Once bleeding and airway issues have been sufficiently resolved, casualties may then be placed in a recovery position, reassured, and continually reassessed until experienced emergency medical assistance is available. The instructional casualty treatment information 30 within the kits 10 may provide the proper steps for placing a casualty in a safe recovery position (see FIG. 7).
In accordance with the method steps of the present invention and after all casualties have been sufficiently attended to, the kit 10 may provide one or more casualty placards 50 that may be placed in a window or otherwise positioned to be seen by emergency response teams present or soon-to-be arriving at the emergency site. The plurality of casualty placards 50 quickly and easily communicates casualty information to emergency response teams allowing such teams to incorporate the casualty information into their rescue plan or threat assessment strategy, depending on the specific nature of the emergency situation. In events such as earthquakes, the plurality of casualty placards 50 may notify emergency response teams where the most critically injured casualties are located to assist in minimizing further loss of life after the natural disaster has subsided. In events such as school shootings, the plurality of casualty placards 50 may notify emergency response teams where the most critically injured casualties are and may further indicate a general location where a violent perpetrator or other continued threat may exist due to the known locations of the deceased victims and the most critically injured casualties. The plurality of casualty placards 50 may be used to update the medical status of casualties in a specific room or section of a facility to allow emergency response teams to re-prioritize their rescue strategy if casualty location and status is determinative.

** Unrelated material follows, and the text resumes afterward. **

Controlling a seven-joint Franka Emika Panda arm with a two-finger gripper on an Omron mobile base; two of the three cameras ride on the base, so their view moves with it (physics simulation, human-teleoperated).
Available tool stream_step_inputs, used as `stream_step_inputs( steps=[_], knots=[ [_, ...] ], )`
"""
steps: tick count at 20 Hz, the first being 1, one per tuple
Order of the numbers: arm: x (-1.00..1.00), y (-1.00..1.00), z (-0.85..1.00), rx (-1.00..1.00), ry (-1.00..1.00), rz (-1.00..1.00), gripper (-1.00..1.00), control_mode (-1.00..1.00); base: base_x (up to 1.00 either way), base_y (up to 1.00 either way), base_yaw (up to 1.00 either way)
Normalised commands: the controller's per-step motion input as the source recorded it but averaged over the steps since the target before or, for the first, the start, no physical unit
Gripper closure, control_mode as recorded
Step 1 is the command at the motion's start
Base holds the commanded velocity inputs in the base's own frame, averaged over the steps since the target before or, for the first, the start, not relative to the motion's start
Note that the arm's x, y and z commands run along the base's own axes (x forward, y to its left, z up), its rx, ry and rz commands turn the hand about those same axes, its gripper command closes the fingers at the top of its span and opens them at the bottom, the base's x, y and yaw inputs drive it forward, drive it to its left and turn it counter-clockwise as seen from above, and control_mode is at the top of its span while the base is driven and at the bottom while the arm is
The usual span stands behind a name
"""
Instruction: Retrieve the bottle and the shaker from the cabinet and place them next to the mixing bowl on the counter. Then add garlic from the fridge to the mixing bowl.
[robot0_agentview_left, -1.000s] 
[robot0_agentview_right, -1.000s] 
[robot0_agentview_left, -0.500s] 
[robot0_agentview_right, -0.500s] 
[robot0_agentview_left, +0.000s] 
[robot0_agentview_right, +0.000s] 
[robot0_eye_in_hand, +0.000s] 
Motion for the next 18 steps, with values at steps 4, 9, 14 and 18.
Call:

While many facilities are adequately protected from less likely threats such as fire, the system and methods of the present invention provide materials and prioritized method steps to help emergency situation survivors mitigate and minimize casualty mortality immediately following any number of emergency situations. The application and use of the present invention will save many lives that may have otherwise perished during a catastrophic event or emergency situation.
While the above description contains much specificity, these should not be construed as limitations on the scope of any embodiment, but as exemplifications of the presently preferred embodiments thereof Many other ramifications and variations are possible within the teachings of the various embodiments.
Thus the scope of the invention should be determined by the appended claims and their legal equivalents, and not by the examples given.